The 2016 result in Higgins saw an 8.5% increase in the Greens vote, with a two party preferred outcome of 58% Liberal compared to 42% Greens.

On 4 May 2018, Ball announced that he would re-contest the seat of Higgins at the 2019 Federal election.

On 20 January 2019, Kelly O'Dwyer announced she would quit politics and not re-contest the seat of Higgins at the next election. O'Dwyer was replaced by paediatrician Katie Allen on 24 February 2019.

On 22 March 2019, the Labor Party replaced their Higgins candidate with high-profile barrister Fiona McLeod, following reports of polling that showed the Liberals could lose Higgins.

The 2019 result in Higgins saw an 8.5% increase in Labor's vote and a 3.7% drop in the Liberal vote. The Greens vote decreased slightly by 1.7%. The two party preferred outcome was 54% Liberal compared to 46% Labor, with Katie Allen being elected as the new member for Higgins.

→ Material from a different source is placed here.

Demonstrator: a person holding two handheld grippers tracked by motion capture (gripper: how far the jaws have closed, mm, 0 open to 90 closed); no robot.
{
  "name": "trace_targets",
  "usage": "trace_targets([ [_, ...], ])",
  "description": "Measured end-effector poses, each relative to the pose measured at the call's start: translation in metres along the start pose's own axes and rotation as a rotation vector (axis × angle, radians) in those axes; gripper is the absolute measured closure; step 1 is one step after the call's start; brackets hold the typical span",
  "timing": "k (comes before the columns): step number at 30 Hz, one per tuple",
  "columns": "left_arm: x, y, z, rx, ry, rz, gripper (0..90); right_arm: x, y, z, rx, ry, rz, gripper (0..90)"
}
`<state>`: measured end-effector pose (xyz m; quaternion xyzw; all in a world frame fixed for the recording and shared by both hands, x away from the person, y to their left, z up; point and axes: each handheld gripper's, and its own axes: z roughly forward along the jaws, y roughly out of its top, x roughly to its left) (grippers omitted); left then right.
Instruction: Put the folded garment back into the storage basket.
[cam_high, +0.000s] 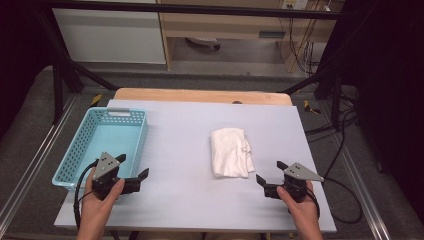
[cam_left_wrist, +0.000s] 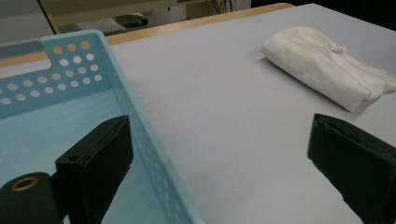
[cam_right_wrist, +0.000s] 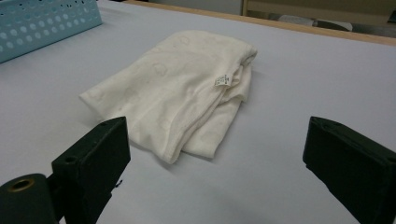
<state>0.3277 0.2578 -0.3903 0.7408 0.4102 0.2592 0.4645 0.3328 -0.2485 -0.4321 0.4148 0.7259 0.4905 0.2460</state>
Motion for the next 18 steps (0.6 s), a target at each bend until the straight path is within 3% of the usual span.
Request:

==Awards and recognition==
Ball was included in The Ages Top 100 most influential Melburnians of 2012 and was amongst The Advocate's Top 25 Most Notable Comings Out of 2012.

He was named LGBTI Sports Person of the Year at the second annual GLOBE Community Awards in 2015. The awards recognise outstanding contributions and achievements in the LGBTI community in Victoria. He was also a finalist for LGBTI Person of the Year at the same event.

Pop culture and news website Junkee included Ball in "The Disruptors", their list of thirty people "changing the game for young Australia". Ball was also featured in Executive Style magazine's list of "The 10 men who mattered in Australia in 2015".

In May 2016, the University of Melbourne presented Ball with the Arts Alumni Rising Star Award recognising his "outstanding level of personal achievement and community involvement". Further, the Council of Australian Humanist Societies honoured Jason's advocacy within mental health and LGBTI equality by naming him the Young Australian Humanist of the Year for 2016.

In 2017, Ball was named the Young Australian of the Year for Victoria, and he received the Out Role Model Award in the inaugural Pride in Sport Awards.

In 2024, Ball was appointed a Medal (OAM) of the Order of Australia for his work on social inclusion initiatives.